Maybe you wonder why we took her away, and not Amos too.  He was the one that was chasing after her, not her after him.  Well, with Amos, we would have had a real fight on our hands; but Miriam was used to doing what men told her to do.  Anyway, we figured it would have been easier for Jesus to come down hard on Amos.  But Miriam?  Jesus seemed to respect and care about women like they were equal to men.  Jesus would probably want to protect her, especially if he sensed she hadn’t wanted to go along with what Amos was doing to her.  He’d probably want to let her off easy, and then we could show everyone that he was actually condoning adultery. That was a lot more serious than carrying your pallet on the Sabbath. 
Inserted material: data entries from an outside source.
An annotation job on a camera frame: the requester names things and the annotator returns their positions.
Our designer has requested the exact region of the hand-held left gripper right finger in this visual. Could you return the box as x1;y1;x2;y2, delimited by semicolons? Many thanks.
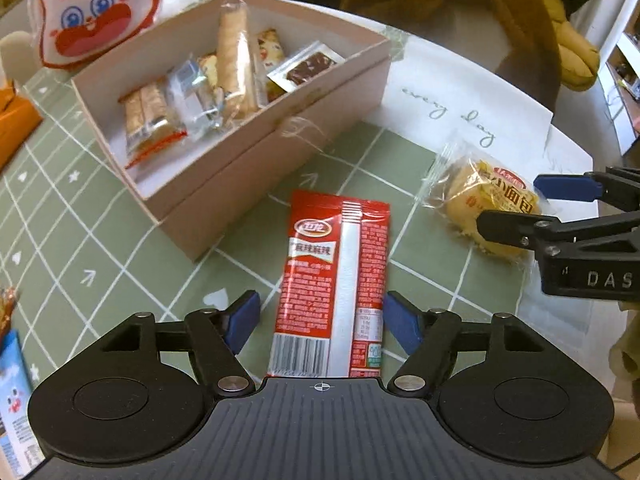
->
382;291;547;397

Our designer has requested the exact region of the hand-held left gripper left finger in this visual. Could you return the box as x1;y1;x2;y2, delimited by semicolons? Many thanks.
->
99;290;262;399

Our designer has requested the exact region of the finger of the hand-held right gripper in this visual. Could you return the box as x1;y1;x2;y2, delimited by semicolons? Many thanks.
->
475;209;640;252
532;167;640;209

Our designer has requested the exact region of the clear bread packet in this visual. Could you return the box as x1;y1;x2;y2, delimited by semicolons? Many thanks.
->
415;130;549;264

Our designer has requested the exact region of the red spicy snack packet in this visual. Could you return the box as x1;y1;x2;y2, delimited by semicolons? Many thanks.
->
265;190;392;380

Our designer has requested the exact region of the pink cardboard box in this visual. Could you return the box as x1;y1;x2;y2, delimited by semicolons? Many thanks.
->
70;0;393;263

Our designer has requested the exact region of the silver clear snack packet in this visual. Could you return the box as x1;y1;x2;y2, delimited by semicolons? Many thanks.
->
165;57;227;139

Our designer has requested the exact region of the brownie packet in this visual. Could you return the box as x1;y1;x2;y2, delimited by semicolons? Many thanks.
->
266;42;346;94

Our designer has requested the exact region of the clear egg roll packet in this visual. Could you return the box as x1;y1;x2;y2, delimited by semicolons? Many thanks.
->
215;0;262;124

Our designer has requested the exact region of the white shelf unit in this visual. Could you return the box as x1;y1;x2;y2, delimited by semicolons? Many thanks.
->
602;30;640;159

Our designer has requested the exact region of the green grid tablecloth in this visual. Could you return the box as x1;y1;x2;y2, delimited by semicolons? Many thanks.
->
0;0;597;480

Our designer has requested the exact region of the brown plush cloth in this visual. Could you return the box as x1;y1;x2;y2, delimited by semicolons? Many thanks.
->
340;0;564;114

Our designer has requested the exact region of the orange wafer biscuit packet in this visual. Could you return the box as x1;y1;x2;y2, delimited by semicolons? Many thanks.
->
118;80;189;171

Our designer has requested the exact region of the blue snack box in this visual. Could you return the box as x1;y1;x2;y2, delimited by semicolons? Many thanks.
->
0;330;47;480

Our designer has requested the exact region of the orange tissue pack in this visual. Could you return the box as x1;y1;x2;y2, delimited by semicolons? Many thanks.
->
0;80;45;171

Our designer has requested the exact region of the white red cartoon bag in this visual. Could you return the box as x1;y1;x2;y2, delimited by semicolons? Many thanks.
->
27;0;164;69
But we knew Jesus was no dummy.  Maybe he’d smell the trap and have Miriam take the full consequences of her sin.  But then he’d be going against everything he’d been saying about God being a friend to sinners.  He’d be seen as a hypocrite. Either way he’d be exposed as being a false prophet, not God’s chosen one. 

Well, we shoved Miriam right there in front of Jesus and all the men who had been listening to him in the temple courtyard. Miriam’s hair was all disheveled and her clothes were askew.  She buried her face in her hands, as though that could keep us from seeing her.

“Teacher,” I said, “this woman was caught in the very act of committing adultery.  Now in the law, Moses commanded us to stone such a woman.  Now what do you say?” 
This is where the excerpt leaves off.